Major Averages Fluctuate Before Closing Narrowly Mixed


Stocks recovered from an initial move to the downside and spent most of Wednesday’s trading session in positive territory. Buying interest waned in the latter part of the session, however, with the major averages eventually ending the day narrowly mixed.

While the Dow edged down 43.10 points or 0.1 percent to 39,127.14, closing lower for the third consecutive session, the S&P 500 crept up 5.68 points or 0.1 percent to 5,211.49 and the Nasdaq rose 37.00 points or 0.2 percent to 16,277.46.

The early turnaround on Wall Street came following the release of a report from the Institute for Supply Management showing an unexpected slowdown in the pace of U.S. service sector growth in the month of March.

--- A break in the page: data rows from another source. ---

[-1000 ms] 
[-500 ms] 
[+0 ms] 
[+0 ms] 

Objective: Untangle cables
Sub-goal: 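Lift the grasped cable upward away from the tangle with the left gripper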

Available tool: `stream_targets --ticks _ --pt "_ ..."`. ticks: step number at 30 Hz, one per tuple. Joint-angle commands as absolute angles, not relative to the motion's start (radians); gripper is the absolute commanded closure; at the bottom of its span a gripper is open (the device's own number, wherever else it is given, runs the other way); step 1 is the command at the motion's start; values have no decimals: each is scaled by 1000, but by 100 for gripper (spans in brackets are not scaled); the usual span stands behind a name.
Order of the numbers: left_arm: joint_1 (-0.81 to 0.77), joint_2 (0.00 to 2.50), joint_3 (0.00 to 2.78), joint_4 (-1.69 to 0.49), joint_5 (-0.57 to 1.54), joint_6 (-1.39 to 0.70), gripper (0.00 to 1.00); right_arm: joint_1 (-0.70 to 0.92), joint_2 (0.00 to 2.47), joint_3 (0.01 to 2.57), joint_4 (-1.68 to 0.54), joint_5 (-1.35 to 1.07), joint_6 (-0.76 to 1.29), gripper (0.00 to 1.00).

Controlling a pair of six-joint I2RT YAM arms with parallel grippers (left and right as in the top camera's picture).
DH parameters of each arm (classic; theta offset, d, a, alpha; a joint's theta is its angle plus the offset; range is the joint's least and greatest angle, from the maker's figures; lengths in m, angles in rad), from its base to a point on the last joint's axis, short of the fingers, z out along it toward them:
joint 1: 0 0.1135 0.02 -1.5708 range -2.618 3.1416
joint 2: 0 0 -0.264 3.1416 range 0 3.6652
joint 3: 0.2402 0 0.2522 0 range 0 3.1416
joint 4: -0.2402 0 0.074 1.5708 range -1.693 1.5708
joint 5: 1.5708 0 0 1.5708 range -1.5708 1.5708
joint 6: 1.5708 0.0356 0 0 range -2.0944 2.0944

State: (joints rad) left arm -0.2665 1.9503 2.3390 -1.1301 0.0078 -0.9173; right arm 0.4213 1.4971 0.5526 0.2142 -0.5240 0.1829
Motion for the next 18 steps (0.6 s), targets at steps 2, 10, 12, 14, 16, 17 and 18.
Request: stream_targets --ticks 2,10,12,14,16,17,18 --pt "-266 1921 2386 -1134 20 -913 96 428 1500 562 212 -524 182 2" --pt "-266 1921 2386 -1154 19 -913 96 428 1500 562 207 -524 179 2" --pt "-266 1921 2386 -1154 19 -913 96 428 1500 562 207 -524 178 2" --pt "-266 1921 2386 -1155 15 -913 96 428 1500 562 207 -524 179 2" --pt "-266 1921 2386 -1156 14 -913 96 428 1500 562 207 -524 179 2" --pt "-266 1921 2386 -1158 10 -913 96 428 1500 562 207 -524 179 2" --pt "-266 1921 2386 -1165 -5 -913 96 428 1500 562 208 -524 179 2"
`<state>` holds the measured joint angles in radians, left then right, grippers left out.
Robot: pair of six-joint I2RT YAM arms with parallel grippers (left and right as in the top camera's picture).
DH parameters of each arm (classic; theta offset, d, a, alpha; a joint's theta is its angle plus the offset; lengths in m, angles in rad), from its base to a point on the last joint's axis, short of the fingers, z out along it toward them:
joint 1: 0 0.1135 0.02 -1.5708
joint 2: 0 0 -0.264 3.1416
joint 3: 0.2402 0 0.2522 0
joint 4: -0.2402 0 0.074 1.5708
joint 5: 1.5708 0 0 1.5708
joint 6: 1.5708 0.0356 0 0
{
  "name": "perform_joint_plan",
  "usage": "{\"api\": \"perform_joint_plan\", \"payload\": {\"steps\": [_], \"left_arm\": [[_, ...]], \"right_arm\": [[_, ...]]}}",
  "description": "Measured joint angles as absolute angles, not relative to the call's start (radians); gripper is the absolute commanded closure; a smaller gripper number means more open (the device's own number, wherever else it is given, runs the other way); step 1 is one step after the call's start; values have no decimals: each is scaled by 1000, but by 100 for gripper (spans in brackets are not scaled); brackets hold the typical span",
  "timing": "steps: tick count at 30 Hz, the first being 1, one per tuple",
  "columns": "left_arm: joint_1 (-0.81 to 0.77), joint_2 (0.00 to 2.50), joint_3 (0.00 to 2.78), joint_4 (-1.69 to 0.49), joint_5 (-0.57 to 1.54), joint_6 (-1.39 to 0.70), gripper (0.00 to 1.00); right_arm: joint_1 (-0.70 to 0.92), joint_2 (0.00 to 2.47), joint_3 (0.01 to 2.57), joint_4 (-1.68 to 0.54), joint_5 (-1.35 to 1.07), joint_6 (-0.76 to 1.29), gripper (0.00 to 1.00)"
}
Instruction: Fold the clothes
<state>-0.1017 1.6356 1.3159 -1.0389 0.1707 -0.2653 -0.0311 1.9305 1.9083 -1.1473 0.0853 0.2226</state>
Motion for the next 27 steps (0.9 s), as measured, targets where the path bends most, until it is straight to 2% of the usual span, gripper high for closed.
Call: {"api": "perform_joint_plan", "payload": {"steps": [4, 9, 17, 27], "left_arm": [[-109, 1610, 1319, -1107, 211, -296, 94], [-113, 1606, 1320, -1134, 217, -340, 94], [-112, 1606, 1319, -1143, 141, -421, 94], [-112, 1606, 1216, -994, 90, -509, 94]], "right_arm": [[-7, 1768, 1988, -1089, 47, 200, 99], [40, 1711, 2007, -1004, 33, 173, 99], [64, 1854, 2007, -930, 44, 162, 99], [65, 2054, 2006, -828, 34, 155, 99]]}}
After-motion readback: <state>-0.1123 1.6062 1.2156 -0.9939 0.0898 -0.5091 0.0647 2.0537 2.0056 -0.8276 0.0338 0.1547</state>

The ISM said its services PMI dipped to 51.4 in March from 52.6 in February. While a reading above 50 still indicates growth in the sector, economists had expected the index to inch up to 52.7.

Notably, the report also showed a substantial slowdown in the pace of price growth in the sector, with the prices index tumbling to 53.4 in March from 58.6 in February. The index fell to its lowest level since March 2020.

The data helped ease recent concerns about the outlook for interest rates, which contributed to a steep drop by stocks on Tuesday.

Worries the Federal Reserve may hold off on lowering interest rates also contributed to the early weakness on Wall Street after payroll processor ADP released a report this morning showing stronger than expected private sector job growth in the U.S. in the month of March.

ADP said private sector employment jumped by 184,000 jobs in March after climbing by an upwardly revised 155,000 jobs in February.

Economists had expected private sector employment to increase by 148,000 jobs compared to the addition of 140,000 jobs originally reported for the previous month.

Meanwhile, Fed Chair Jerome Powell reiterated during remarks at Stanford University that the central bank is not in a hurry to begin lowering interest rates.

Powell pointed to higher inflation data over January and February as a reason for the Fed to be cautious but acknowledged it is “too soon to say whether the recent readings represent more than just a bump.”

“We do not expect that it will be appropriate to lower our policy rate until we have greater confidence that inflation is moving sustainably down toward 2 percent,” Powell said.

He added, “Given the strength of the economy and progress on inflation so far, we have time to let the incoming data guide our decisions on policy.”

The modest lower close by the Dow partly reflected steep drop by shares of Intel (INTC), with the semiconductor giant plunging by 8.2 percent.

Intel came under pressure after disclosing a $7 billion operating loss by its semiconductor manufacturing business in 2023, wider than the $5.2 billion operating loss the year before.

Gold stocks saw significant strength on the day, driving the NYSE Arca Gold Bugs Index up by 2.3 percent to its best closing level in over ten months.

The rally by gold stocks came as the price of the precious metal jumped to a new record high, with gold for June delivery surging $33.20 to $2,315 an ounce.

Considerable strength was also visible among computer hardware stocks, as reflected by the 2.1 percent jump by the NYSE Arca Computer Hardware Index.

An increase by the price of crude oil also contributed to notable strength among energy stocks, while housing stocks also moved to the upside.

In overseas trading, stock markets across the Asia-Pacific region moved mostly lower during trading on Wednesday. Japan’s Nikkei 225 Index slumped by 1.0 percent, while Hong Kong’s Hang Seng Index tumbled by 1.2 percent.

Meanwhile, the major European markets moved to the upside on the day. While the German DAX Index climbed by 0.5 percent, the French CAC 40 Index rose by 0.3 percent and the U.K.’s FTSE 100 Index closed just above the unchanged line.

In the bond market, treasuries recovered from early weakness to end the day slightly higher. As a result, the yield on the benchmark ten-year note, which moves opposite of its price, edged down by 1.0 basis point to 4.355 percent after reaching a high of 4.429 percent.

Reports on weekly jobless claims and the U.S. trade deficit may attract attention on Thursday, although trading activity is likely to be somewhat subdued ahead of the release of the more closely watched monthly jobs report on Friday.